Gli eSports possono riguardare giochi di vario genere e non solo quelli gli sportivi. Sono numerose le competizioni internali a tema che si svolgono ogni anno con l’intento di sfornare nuovi campioni e alimentare il business, al punto che tra i gamers più navigati figurano anche dei ragazzi italiani. Galeotta fu la Cyberathlete Professional League che negli anni ’90 aveva già provato a instradare i giocatori verso un ambiente professionistico, ma in Italia la novità degli eSports non è stata colta subito e l’opinione pubblica la trattava almeno inizialmente con scetticismo, considerando un torneo di videogiochi come “un’americanata” o una moda passeggere.
Il boom della rete ha scoperchiato invece un grande pentolone e attraverso internet molti giovani si sono praticamente inventati dei nuovi lavori. Si pensi ad esempio agli youtuber, alcuni dei quali diventano tra l’altro proprio dei gamer professionisti dopo aver trascorso qualche anno a proporre in live i propri gameplay, ottenendo magari un grande consenso. Oggi il concetto del videogame è radicalmente cambiato: in pochi giocano in solitaria o si dotano di più gamepad per giocare con gli amici. Le sfide avvengono prevalentemente a distanza grazie ad apposite modalità online, attraverso le quali gli aspiranti professionisti si allenano anche diverse ore al giorno.
I risultati dei gamers italiani ai tornei mondiali hanno fatto drizzare le antenne a chi era poco convinto sul fenomeno degli eSports. Persino il Comitato Olimpico Nazionale Italiano ha cominciato a interessarsene, mentre i club calcistici di Serie A hanno iniziato a ingaggiare i migliori gamer per essere rappresentati nelle varie competizioni e provare a sfondare anche in questo settore. Davvero curioso se si pensa che fino a qualche anno fa l’utilizzo di giochi elettronici al di fuori del consumo domestico di videogame veniva quasi demonizzato. Se si valutano le app più scaricate o le 10 slot più giocate online ci si rende invece conto di quanto quasi tutte le attività quotidiane passino per lo smartphone. Giocare ai videogiochi non è più un momento di evasione, un divertimento alternativo, ma una divagazione della legge tecnologica odierna.

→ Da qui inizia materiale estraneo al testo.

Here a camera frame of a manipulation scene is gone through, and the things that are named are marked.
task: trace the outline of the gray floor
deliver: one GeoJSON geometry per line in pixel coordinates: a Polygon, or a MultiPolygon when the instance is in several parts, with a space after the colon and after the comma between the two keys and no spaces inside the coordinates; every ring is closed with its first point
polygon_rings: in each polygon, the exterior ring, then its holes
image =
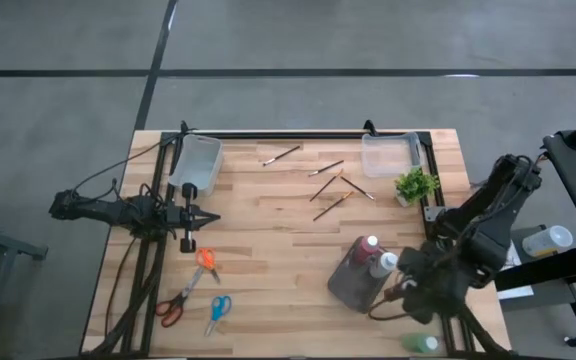
{"type": "MultiPolygon", "coordinates": [[[[0,69],[147,69],[165,0],[0,1],[0,69]]],[[[181,0],[164,68],[576,68],[576,0],[181,0]]],[[[56,191],[126,156],[145,78],[0,79],[0,228],[50,247],[20,260],[0,358],[77,352],[108,228],[52,220],[56,191]]],[[[472,181],[576,127],[576,77],[160,79],[147,129],[457,128],[472,181]]],[[[82,190],[105,190],[114,173],[82,190]]],[[[552,166],[517,226],[576,212],[552,166]]],[[[569,308],[505,314],[522,354],[575,358],[569,308]]]]}

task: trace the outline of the paint brush
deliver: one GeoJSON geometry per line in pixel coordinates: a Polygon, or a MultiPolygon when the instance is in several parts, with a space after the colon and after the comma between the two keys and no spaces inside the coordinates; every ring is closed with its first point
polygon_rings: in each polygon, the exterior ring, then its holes
{"type": "Polygon", "coordinates": [[[333,167],[333,166],[337,166],[337,165],[341,164],[342,162],[344,162],[344,161],[343,161],[343,160],[337,161],[336,163],[331,164],[331,165],[328,165],[328,166],[324,167],[323,169],[319,169],[319,170],[317,170],[317,171],[311,172],[310,174],[308,174],[308,176],[315,176],[315,175],[317,175],[317,174],[319,174],[319,173],[321,173],[321,172],[324,172],[324,171],[330,169],[330,168],[333,167]]]}
{"type": "Polygon", "coordinates": [[[368,199],[370,199],[370,200],[372,200],[372,201],[375,201],[375,197],[374,197],[374,196],[372,196],[372,195],[368,194],[367,192],[363,191],[359,186],[351,183],[350,180],[346,179],[346,178],[343,177],[343,176],[341,177],[341,180],[347,182],[348,185],[350,185],[350,186],[354,187],[355,189],[357,189],[360,193],[364,194],[364,196],[366,196],[368,199]]]}
{"type": "Polygon", "coordinates": [[[267,166],[267,165],[270,165],[270,164],[274,163],[275,161],[281,159],[282,157],[284,157],[284,156],[290,154],[291,152],[299,149],[300,147],[301,147],[300,145],[297,145],[297,146],[295,146],[294,148],[286,151],[285,153],[283,153],[283,154],[281,154],[281,155],[278,155],[278,156],[275,156],[274,158],[272,158],[272,159],[266,161],[265,163],[263,163],[263,166],[267,166]]]}
{"type": "Polygon", "coordinates": [[[337,173],[337,175],[333,176],[330,180],[328,180],[328,182],[326,183],[326,185],[324,185],[324,187],[322,187],[319,191],[317,191],[317,193],[315,195],[313,195],[313,197],[310,198],[310,201],[315,200],[315,198],[317,196],[319,196],[319,194],[321,194],[322,191],[324,191],[325,188],[328,187],[328,185],[330,185],[330,183],[335,180],[336,178],[339,177],[339,175],[341,175],[341,173],[344,171],[344,169],[339,170],[339,172],[337,173]]]}
{"type": "Polygon", "coordinates": [[[326,210],[324,210],[321,214],[317,215],[314,219],[312,219],[312,221],[316,221],[317,219],[319,219],[320,217],[322,217],[325,213],[327,213],[328,211],[330,211],[330,209],[334,208],[335,206],[341,204],[342,201],[346,200],[346,198],[350,195],[352,195],[354,193],[354,191],[349,191],[348,193],[346,193],[346,195],[342,196],[341,199],[335,201],[334,204],[328,206],[328,208],[326,210]]]}

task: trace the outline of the blue scissors
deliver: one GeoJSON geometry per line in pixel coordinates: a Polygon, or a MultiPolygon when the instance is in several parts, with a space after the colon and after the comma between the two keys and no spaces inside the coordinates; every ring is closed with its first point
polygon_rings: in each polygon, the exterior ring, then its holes
{"type": "Polygon", "coordinates": [[[232,299],[230,296],[215,296],[215,298],[212,299],[212,317],[210,318],[210,323],[204,336],[209,336],[212,333],[212,329],[217,325],[217,321],[228,314],[230,308],[232,308],[232,299]]]}

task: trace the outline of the plant pot
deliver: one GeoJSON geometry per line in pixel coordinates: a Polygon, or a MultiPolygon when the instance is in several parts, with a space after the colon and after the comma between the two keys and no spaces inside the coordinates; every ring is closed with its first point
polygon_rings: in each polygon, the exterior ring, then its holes
{"type": "Polygon", "coordinates": [[[403,207],[410,206],[410,203],[406,201],[406,199],[399,193],[399,190],[395,192],[395,197],[397,198],[397,201],[399,201],[399,204],[401,204],[401,206],[403,207]]]}

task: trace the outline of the orange scissors
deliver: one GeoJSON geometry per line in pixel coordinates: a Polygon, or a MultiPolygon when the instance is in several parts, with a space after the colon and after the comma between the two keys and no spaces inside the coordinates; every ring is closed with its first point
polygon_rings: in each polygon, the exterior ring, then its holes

Ad oggi è ancora in dubbio la presenza degli eSports alle Olimpiadi di Parigi. I videogiochi più violenti stonerebbero con la filosofia dei Giochi, ma nel contempo fare delle selezioni sui generi avrebbe quasi il sapore di una censura. Fino ad allora, però, il movimento collettivo crescerà ulteriormente e sicuramente investirà ancora di più anche l’Italia. Diventare gamer professionisti non è affatto semplice: il rischio maggiore è quello di trascurare gli studi per poi ritrovarsi con un pugno di mosche dopo qualche anno, ma la sensazione generale è che da qui a breve gli eSports seguiteranno a contare nuovi proseliti. Anche in Italia.